The name registers in my brain, but I’m still struggling with the reality, even though it’s staring me in the face. Literally.
The boy - Kai - stiffens, then reluctantly scrambles off me. “It’s okay, Mom. I’m okay. Dad saved me!”
But Aspen isn’t looking at him. She’s looking at me. And the expression on her face isn’t relief or gratitude. It’s pure, unadulterated fear.
“Inside. Now.” Her voice is hard, controlled in a way that tells me she’s barely holding it together.
“But Mom…”
“Now, Kai.”
The kid glances between us, confusion written across his features, but he obeys. I watch him trudge toward the house, shoulders hunched, and something in my chest twists painfully.
I push myself to my feet, brushing grass off my jacket while my mind races through a thousand calculations at once. The kid - Kai - my son, there’s no doubt left in my mind, given his name and his looks, which means...
Jesus Christ.
The timeline adds up perfectly. Six months we had together. Six months before I had to leave. Before the hit and run that put her in the hospital. Before I walked away to keep her safe.
She was already pregnant when I left.
The realization hits me like a physical blow, stealing what little breath I managed to recover. Aspen knew. She had to have known, at least eventually, and she never said a word. Never tried to contact me. Never told me I had a child.
She made me into the absent father I always refused to be.
I watch her usher Kai inside, one hand on his shoulder, protective and possessive, kneeling down in front of him and speaking quietly with him, her deft fingers travelling over him almost in a reflex action, checking for injuries.
She stands and pauses at the door, looking back at me with an expression I can’t quite read.

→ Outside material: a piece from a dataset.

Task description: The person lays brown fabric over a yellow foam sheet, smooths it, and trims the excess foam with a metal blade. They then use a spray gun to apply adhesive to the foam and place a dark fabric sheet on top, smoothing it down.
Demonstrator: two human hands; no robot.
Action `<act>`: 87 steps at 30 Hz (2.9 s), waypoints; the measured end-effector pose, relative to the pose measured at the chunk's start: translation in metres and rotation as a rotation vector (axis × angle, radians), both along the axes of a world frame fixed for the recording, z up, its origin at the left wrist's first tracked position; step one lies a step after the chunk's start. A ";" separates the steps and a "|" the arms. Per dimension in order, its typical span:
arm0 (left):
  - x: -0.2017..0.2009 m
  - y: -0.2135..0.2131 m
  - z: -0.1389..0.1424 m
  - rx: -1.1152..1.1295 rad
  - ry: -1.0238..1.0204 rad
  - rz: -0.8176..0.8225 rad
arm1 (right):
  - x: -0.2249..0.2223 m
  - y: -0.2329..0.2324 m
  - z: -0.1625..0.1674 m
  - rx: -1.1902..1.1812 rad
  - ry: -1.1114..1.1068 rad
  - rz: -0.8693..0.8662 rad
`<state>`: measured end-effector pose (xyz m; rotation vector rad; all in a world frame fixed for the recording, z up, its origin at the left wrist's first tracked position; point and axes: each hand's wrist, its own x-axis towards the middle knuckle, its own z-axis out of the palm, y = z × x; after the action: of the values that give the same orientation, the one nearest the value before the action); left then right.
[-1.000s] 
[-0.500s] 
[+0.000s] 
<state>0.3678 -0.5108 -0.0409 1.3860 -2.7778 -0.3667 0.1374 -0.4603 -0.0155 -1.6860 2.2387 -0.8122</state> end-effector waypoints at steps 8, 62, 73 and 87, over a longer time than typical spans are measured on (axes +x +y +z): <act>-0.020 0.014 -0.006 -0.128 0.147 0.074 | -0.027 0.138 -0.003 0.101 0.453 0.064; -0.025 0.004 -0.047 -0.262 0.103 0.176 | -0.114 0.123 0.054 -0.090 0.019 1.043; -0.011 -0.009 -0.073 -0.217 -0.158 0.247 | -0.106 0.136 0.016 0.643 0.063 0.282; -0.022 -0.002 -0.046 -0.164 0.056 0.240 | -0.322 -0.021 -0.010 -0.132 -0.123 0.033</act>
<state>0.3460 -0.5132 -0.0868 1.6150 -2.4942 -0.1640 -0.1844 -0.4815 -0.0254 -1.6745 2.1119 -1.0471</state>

Then she mouths two words. “Stay there.”
The door closes behind them, and I’m left standing on her front lawn like an idiot, trying to process what just happened.
My son almost died.
I have a son.
Aspen kept him from me for almost a decade.
The numbers run through my head on repeat. He’s nine, maybe even ten by now. Either way, that’s at least nine years of birthdays I missed. First steps. First words. His first day of school. Years of my child’s life that I’ll never get back.
And she knew. All this time I’ve been reconnecting with her, and she never said a word. So many things make sense now.
The anger builds slowly at first, then faster, hotter, until it’s a living thing in my chest. My hands clench into fists at my sides. I want to storm into that house and demand answers. I want to rage at her for keeping this from me, for making me miss all those years with my son.
My son.
The words keep echoing in my head, and despite the fury, there’s something else too. Something that feels like wonder, like terror, like my entire world has shifted on its axis and I’m free-falling through space.
I have a son.
I’m cut off from my spiraling thoughts as the door opens again. Aspen steps out onto the porch alone, pulling it closed behind her.
She’s composed herself, her face carefully blank in that way that tells me she’s feeling everything but refusing to show it. I know that look. I’ve worn it myself countless times.
Her arms are wrapped around herself like she’s trying to hold the pieces together, but even from here I can see she’s shaking, despite her impassive expression.
I force myself to stay where I am, even though every instinct I have is screaming at me to close the distance between us. To demand answers. To shake her until she explains how the fuck she could keep something this monumental from me.
But I wait. Because that’s what I do. I watch, I calculate, and I wait for the right moment to strike.
Aspen descends the porch steps slowly, like she’s walking to her execution. When she reaches the sidewalk, she stops about ten feet away from me. Close enough to talk without the neighbors hearing, far enough that she can bolt if she needs to.
Smart. She’s always been smart.
“I was going to tell you,” she whispers.